En la asamblea estaba casi todo el pueblo. Conocía prácticamente a todas las personas, pero ninguna había despertado mi curiosidad, esa curiosidad especial que pone en estado de alerta nuestra atención, hasta que la vi. Nuestras miradas se cruzaron fugazmente un momento antes de sentarnos, pero fue suficiente para que, inexplicablemente, estimulase mis sentidos. Cuando acabó la sesión ella se marchó con otras tres mujeres; yo me quedé un rato más y me atreví a preguntar quién era. Elena, la mujer que atendía en ese momento el bar, me dijo que se llamaba Nina, pero no amplió más detalles. No podía quedarme solo con el nombre, necesitaba saber algo más sobre ella, así que volví a preguntar.
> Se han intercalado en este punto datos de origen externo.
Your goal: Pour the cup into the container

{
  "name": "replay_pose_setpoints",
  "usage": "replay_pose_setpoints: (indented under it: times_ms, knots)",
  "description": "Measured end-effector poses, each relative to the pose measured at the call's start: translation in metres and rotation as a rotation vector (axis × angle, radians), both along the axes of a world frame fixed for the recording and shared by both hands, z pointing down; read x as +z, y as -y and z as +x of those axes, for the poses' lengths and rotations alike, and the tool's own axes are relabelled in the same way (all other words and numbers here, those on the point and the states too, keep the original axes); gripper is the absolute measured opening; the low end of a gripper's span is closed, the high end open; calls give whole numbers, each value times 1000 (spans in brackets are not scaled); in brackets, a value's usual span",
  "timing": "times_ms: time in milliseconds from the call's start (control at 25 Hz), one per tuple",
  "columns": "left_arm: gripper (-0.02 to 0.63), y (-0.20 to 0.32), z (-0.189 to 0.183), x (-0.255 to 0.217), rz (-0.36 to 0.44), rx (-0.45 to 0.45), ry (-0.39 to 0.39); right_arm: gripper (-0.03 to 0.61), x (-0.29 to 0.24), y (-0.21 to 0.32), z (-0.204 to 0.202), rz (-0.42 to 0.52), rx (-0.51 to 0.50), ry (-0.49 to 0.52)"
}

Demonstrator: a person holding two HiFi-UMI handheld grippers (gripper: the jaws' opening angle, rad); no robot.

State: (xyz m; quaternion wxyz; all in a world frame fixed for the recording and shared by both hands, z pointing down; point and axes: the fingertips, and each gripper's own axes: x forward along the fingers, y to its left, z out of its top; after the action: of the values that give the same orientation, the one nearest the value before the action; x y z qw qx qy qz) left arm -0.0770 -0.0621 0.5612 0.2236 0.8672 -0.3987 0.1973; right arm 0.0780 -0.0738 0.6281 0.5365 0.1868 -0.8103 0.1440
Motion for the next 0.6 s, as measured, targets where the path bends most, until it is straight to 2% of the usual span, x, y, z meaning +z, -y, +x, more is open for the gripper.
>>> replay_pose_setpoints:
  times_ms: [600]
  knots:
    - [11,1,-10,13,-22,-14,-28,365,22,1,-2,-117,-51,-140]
—Sí, pero ¿quién es? No la había visto nunca.

Elena me miró y pareció dudar un momento. Después respondió:

—Es la curandera, la mediadora…

Me pareció que iba a añadir algo, pero volvió a mirarme y no dijo más.

Me fui para casa pensando en la tal Nina, la curandera, la mediadora. «¡Vaya, qué interesante!», pensé.

Al día siguiente me pasé por el bar para ver si coincidíamos, pero regresé a casa con cierta decepción. No la vi ni en el bar ni por la aldea y no me atreví a indagar más datos sobre ella. Por la noche, después de cenar, cogí un libro con la intención de leer un rato, pero no conseguía centrarme. Seguía con su imagen en mi cabeza.

Pasó una semana y no volví a verla, hasta que un día, al entrar en el cafetín, intuí que estaba allí. A pesar de que la había buscado durante varios días, me pilló por sorpresa y noté, según me acercaba a la barra, que los nervios estaban haciendo piruetas dentro de mi estómago. Nina estaba sentada en una mesa hablando con Manuel, el marido de Elena, con Víctor y María y con otras dos mujeres del pueblo, Lucía y Amanda. Me apoyé en la barra, de espaldas a ellos, y pedí un café.